軟花柔再次掃了他一眼,沒好氣的說道:“帝女各個嬌生慣養,千金之軀,還不如羽箏那丫頭好生養,她身體好,體態適合生大胖小子,咱們沅家以后是要兒孫滿堂的呀!”
沅如水瞧著她一本正經說著搖曳生姿的話,這樣的模樣他是第一次見,驚訝的了不得。
他沅家又不似珠家子嗣凋零,干嘛非得逼自己兒子逼的那么緊,此番實在令他想不通。
此時的語鶯啼也極盡殷勤,端茶送水、噓寒問暖,不但將藥罐子弄到了沅止臥房外熬藥,還時時跑來幫忙捏被角查看傷勢等。
沅止不好意思拒絕,便想要二楚“攆”她出去時,結果這家伙正在一旁打盹兒。
以前都是他伺候在沅止左右,端茶倒水不說,還得幫能打架,護衛他的安全,好不容易可以卸職休息了,焉能不偷懶的。
可語鶯啼的存在是老太太的好意,故而不好親口趕她出去。
于是乎!便只能裝睡了。
待到伺候完老太太,羽箏這才想起巫師來,許久未見,也不知道他老人家最近怎么樣。
乘著空閑,便去探望了一番巫師。
誰知!剛剛踏入院中,巫師便早已備好了酒水,等她的到來。
羽箏見之,不由得暗嘆!巫師不愧是巫師,事事都算的很準。
:“小丫頭,你可是遲了半個時辰,該罰。”
羽箏幽幽一笑,接過巫師遞來的一杯酒,痛快的一飲而盡。
:“叔父您怎知我今日要來?”
:“沅家的事,我聽說了,那個是非之地,想著沒那么好呆,你必然,會回來找我這個孤寡老頭子說話。”
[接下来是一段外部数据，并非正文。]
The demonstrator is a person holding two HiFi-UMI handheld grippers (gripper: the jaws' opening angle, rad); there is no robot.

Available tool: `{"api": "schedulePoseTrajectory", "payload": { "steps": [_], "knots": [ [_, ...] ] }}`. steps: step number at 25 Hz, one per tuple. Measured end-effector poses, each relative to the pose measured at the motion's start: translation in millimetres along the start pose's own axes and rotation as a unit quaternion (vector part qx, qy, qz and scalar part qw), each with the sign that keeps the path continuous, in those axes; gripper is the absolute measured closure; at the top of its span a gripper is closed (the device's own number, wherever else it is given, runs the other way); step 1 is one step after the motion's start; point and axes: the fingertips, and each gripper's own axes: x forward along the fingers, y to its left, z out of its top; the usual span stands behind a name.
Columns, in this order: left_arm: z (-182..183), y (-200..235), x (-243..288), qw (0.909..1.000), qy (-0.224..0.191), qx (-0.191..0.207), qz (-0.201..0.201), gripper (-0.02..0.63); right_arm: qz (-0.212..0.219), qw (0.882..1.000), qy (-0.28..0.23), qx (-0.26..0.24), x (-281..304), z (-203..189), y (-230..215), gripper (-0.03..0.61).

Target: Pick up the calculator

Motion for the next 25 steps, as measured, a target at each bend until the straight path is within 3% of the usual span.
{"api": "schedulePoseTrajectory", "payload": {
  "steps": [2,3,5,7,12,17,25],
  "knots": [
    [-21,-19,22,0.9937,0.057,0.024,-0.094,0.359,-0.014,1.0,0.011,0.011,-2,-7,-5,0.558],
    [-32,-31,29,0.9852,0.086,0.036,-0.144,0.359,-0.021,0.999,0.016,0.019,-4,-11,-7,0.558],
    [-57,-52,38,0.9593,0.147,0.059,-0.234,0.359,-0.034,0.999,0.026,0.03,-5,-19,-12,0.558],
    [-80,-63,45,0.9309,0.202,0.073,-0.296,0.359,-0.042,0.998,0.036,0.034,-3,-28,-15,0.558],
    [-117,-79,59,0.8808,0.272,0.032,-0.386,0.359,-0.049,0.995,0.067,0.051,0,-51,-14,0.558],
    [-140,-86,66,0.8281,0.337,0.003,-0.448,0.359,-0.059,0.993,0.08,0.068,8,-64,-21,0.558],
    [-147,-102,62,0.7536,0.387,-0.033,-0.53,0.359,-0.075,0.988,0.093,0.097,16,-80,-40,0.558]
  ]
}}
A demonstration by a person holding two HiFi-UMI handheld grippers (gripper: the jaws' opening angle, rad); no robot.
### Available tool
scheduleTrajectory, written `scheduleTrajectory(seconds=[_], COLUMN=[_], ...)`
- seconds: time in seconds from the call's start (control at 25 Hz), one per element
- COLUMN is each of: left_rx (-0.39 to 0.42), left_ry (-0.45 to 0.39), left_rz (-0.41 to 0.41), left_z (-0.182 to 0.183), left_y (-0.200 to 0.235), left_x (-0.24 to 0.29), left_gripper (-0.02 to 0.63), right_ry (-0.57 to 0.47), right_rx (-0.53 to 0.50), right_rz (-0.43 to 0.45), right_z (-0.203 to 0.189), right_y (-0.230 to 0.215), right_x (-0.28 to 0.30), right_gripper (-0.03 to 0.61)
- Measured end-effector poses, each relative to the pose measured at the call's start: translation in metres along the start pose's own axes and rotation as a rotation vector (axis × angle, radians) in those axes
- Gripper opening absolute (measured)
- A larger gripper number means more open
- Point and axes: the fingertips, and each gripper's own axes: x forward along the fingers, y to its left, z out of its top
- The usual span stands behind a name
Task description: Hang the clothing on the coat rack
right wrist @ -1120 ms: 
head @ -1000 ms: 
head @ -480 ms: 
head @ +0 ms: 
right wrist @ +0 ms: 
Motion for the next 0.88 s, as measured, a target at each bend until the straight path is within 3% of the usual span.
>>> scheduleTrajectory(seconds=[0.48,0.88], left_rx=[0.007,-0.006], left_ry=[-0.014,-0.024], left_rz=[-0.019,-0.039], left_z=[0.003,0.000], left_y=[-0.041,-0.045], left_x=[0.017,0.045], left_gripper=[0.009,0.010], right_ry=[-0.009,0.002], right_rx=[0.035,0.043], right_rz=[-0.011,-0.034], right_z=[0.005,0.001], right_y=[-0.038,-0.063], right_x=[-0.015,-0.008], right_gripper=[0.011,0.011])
羽箏淡笑著多喝了幾口冷酒,想著璽潤方才與自己置氣的眼神,竟都傷懷起來。
:“國相為了你險些在少府府大開殺戒,你與他其實是沒有緣分的,何必強求。”
羽箏不明巫師深意,也不好回懟,便淡笑著岔開話題說道:“還說呢!巫師您此次可比我任性調皮了些。”
巫師聽罷!一股莫名不解涌上心頭。
:“此話怎講?”
:“珠家與沐家納親之事,君不但擱置了還推遲,聽聞是您為此算了兩卦,兩家吵的不眠不休,這才得了這道旨意。”
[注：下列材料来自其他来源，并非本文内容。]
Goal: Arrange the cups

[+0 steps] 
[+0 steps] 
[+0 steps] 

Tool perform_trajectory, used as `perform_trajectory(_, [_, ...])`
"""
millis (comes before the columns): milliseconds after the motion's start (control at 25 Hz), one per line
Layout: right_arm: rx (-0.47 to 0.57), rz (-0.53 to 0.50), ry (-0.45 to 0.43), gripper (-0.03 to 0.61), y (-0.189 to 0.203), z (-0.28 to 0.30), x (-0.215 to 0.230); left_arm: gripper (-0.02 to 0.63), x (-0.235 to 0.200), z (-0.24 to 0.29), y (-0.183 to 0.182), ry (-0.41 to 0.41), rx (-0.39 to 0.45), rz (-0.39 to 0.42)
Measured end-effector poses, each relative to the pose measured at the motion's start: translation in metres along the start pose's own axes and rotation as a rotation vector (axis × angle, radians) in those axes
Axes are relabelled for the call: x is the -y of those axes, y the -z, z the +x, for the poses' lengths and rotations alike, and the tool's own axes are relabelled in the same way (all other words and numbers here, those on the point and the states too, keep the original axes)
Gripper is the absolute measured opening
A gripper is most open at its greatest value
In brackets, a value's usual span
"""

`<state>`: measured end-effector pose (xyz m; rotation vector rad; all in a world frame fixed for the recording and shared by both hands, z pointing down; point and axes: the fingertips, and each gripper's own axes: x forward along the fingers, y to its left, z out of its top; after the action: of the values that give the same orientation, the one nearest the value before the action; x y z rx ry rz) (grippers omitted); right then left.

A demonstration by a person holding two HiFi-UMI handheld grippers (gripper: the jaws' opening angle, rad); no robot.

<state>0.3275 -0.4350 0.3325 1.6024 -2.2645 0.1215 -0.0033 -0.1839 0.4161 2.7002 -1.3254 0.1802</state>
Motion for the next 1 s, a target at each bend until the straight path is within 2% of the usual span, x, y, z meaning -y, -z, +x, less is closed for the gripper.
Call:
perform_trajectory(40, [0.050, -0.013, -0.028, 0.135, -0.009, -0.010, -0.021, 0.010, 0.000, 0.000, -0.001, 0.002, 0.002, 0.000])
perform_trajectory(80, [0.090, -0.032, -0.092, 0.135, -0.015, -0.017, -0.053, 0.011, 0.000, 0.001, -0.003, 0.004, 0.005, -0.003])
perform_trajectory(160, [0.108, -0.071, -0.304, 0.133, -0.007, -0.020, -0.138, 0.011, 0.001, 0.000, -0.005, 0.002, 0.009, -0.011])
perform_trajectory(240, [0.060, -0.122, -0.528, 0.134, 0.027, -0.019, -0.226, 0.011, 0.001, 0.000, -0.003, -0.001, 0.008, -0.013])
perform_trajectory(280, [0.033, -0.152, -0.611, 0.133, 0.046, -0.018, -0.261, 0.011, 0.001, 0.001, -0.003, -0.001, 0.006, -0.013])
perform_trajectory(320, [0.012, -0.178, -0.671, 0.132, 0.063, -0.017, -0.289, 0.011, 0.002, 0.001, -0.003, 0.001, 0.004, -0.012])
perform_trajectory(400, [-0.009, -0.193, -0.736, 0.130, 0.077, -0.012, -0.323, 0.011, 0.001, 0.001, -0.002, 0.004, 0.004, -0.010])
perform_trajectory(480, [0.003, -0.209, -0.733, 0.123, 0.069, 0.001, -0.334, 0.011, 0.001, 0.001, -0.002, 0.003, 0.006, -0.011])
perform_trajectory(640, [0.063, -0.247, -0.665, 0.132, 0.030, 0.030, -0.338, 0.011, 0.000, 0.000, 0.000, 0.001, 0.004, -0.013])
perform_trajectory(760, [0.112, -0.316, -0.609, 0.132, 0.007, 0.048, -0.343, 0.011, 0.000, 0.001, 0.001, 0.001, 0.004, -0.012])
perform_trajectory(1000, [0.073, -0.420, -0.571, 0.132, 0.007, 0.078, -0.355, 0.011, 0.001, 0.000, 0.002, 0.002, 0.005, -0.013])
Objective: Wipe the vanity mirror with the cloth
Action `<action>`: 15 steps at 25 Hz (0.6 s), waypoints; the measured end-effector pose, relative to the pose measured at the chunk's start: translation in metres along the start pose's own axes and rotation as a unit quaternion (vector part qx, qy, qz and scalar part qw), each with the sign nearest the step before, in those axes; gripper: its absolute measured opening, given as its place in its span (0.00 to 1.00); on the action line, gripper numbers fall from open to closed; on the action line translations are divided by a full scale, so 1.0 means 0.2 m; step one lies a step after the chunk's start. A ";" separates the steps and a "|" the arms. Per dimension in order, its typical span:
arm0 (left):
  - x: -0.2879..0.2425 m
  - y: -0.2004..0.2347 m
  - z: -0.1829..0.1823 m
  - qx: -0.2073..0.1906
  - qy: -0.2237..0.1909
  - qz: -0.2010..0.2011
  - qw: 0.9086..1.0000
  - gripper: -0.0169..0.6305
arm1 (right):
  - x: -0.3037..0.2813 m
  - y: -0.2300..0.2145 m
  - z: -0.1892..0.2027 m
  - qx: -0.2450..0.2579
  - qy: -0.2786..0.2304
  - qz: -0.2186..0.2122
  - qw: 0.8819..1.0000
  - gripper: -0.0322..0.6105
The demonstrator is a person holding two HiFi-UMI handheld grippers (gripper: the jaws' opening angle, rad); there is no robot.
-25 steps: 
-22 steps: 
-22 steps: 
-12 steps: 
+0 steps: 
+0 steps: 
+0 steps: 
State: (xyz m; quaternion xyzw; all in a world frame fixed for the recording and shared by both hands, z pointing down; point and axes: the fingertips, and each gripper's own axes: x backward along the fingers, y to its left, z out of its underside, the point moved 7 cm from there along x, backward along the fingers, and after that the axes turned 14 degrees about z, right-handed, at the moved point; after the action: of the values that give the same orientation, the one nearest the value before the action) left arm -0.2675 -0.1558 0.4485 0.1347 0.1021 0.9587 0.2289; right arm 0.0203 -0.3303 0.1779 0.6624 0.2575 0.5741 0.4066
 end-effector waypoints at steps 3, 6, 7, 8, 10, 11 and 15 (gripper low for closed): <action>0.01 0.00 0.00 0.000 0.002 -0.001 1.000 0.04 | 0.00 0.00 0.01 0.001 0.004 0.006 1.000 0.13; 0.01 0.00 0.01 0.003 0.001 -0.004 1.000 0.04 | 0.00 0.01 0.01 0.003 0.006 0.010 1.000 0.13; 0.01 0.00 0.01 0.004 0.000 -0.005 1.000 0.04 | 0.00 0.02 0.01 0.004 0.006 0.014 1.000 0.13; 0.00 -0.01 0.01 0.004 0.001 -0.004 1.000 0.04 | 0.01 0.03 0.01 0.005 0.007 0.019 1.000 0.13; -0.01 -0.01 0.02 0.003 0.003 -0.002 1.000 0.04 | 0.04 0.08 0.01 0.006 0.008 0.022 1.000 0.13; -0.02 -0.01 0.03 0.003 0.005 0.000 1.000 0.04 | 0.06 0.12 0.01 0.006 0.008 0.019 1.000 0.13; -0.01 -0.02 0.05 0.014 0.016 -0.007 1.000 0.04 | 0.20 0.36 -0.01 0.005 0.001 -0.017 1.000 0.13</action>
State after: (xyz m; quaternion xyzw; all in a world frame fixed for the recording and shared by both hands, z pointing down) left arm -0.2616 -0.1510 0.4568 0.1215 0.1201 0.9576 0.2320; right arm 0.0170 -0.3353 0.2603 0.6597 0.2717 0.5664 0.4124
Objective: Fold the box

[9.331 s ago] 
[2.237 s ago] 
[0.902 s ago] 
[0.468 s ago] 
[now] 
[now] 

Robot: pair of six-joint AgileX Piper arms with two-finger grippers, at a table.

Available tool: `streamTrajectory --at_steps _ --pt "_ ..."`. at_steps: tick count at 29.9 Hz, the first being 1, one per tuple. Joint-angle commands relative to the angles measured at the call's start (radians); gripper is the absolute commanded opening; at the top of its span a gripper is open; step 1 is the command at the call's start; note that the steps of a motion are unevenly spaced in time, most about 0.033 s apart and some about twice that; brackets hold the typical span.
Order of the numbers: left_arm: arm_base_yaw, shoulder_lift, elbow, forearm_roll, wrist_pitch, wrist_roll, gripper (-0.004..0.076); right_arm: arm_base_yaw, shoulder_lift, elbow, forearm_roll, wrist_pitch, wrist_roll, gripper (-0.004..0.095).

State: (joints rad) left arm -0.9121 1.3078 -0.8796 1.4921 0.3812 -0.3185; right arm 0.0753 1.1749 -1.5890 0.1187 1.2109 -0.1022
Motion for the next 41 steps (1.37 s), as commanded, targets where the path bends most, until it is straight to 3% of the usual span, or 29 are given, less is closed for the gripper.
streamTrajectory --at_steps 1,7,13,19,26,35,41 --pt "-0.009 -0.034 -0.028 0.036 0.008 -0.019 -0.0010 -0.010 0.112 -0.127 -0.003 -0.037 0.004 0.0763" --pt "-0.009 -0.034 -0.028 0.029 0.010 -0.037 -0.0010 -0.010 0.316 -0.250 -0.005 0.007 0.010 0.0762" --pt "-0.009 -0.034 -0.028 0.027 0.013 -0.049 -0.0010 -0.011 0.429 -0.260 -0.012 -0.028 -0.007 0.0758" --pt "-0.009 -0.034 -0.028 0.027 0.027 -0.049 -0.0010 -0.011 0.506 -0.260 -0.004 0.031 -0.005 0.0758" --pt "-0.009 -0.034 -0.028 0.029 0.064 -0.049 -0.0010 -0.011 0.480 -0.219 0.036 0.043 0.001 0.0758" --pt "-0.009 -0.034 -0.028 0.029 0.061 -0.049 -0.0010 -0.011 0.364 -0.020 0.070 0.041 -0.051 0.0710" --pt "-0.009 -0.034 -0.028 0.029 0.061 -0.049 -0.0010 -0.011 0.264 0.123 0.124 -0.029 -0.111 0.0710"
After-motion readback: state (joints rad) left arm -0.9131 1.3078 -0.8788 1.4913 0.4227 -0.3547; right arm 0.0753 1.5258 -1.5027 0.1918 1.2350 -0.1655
此事巫師本不想瞞著她,故而淡笑的說道:“我只想為你出氣,不然他們以為我們家羽箏是好欺負的。”
巫師如平常般說著笑,但羽箏聽的是熱淚盈眶、感動不已。
巫師瞧著羽箏如此感性,紅著眼眶的模樣叫巫師心疼的緊。
:“妊家一案未結,珠家沐家便急著另娶,沒有道歉之意,連個態度也不曾給,我生氣,以此來懲罰他們一下,不過丫頭,你莫要再記恨了,大都是為了家族,族中幾千人口,他們做不到忠義兩全,你要理解。”
羽箏心中委屈,顏面這東西本不算什么,可是她不甘心,她憤怒,當年與兩家的情意,好歹說句對不起也是好的,可是沒有,他們沒有一點兒知錯悔改、自責之意,所以她恨。
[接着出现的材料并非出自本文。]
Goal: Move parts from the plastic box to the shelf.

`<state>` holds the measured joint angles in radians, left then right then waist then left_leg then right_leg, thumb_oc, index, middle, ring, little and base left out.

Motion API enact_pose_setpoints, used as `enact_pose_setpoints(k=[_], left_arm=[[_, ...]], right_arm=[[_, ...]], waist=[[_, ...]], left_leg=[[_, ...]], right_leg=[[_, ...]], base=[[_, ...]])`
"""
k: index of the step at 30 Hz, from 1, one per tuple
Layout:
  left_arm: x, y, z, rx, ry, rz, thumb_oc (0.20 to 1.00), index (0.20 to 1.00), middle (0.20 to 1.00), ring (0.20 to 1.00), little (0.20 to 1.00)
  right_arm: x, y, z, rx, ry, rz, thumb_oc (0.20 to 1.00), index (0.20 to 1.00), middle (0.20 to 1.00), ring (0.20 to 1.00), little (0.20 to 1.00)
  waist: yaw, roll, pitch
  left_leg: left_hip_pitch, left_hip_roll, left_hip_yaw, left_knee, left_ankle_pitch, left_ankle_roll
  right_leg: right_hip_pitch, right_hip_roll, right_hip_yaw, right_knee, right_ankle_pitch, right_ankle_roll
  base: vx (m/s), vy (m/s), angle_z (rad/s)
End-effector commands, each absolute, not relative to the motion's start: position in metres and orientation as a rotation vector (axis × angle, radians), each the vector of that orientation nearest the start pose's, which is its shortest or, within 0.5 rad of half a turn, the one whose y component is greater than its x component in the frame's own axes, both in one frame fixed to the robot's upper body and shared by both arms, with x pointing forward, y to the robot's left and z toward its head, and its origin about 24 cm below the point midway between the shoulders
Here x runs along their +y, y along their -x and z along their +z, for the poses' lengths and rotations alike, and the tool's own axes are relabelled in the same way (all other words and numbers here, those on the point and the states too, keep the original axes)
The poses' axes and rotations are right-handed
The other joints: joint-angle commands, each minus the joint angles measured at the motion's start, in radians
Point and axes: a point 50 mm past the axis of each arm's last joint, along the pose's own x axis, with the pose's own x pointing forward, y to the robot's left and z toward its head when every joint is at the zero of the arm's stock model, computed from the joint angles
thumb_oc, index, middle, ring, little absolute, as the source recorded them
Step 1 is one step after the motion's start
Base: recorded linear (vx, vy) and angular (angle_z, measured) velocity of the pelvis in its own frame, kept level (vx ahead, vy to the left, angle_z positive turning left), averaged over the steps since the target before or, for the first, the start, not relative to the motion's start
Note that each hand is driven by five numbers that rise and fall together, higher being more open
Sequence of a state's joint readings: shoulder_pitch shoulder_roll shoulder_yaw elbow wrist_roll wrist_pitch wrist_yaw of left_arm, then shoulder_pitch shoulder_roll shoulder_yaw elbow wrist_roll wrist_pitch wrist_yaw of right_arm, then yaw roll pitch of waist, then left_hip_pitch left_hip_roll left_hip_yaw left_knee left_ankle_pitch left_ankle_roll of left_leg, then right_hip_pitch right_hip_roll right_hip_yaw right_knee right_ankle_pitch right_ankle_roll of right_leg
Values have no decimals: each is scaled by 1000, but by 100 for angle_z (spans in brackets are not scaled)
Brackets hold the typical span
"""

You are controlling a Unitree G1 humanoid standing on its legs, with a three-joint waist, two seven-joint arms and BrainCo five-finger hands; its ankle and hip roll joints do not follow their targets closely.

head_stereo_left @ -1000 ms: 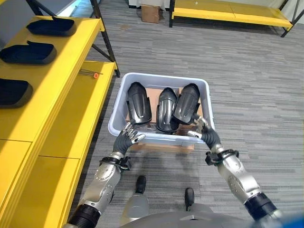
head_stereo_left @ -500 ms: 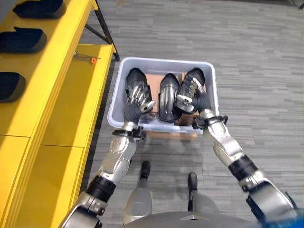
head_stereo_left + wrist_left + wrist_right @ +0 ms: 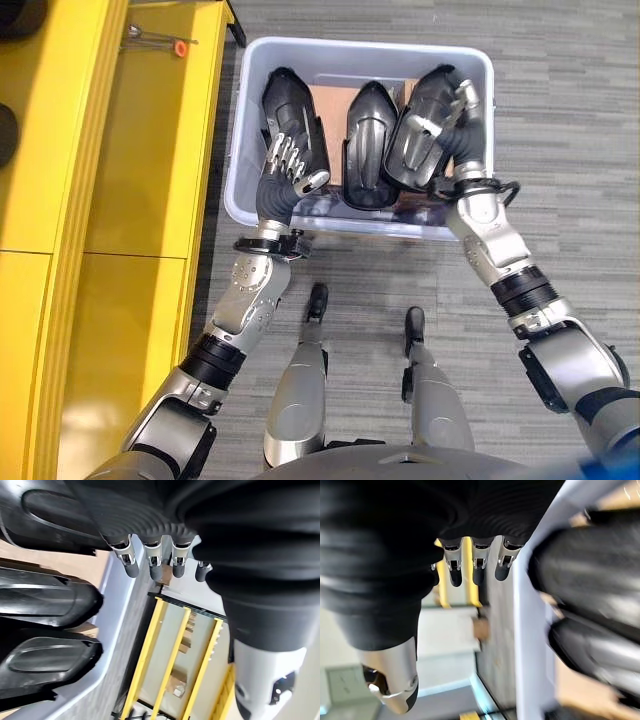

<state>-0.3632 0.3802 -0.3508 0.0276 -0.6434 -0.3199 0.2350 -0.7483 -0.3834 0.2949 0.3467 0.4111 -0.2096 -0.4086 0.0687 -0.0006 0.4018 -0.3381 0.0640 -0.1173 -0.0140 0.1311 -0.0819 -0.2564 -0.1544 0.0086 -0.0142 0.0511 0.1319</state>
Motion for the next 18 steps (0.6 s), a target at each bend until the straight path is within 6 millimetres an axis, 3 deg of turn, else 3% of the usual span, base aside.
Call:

:“此事容后再議,我只想復仇,只想讓仇人付出代價,其余我都不在乎,我只想找出兇手,手刃賊子。”
巫師捂了捂她的腦袋,既心疼又寵溺。
:“叔父在,絕不會袖手旁觀。”
羽箏此時哽咽,眼角淚水快的抹都抹不盡,此刻!烈酒才成為了她的救贖。
巫師揮手示意,仆子送來好幾壇佳釀,不醉不歸是目前唯一最有效的安慰。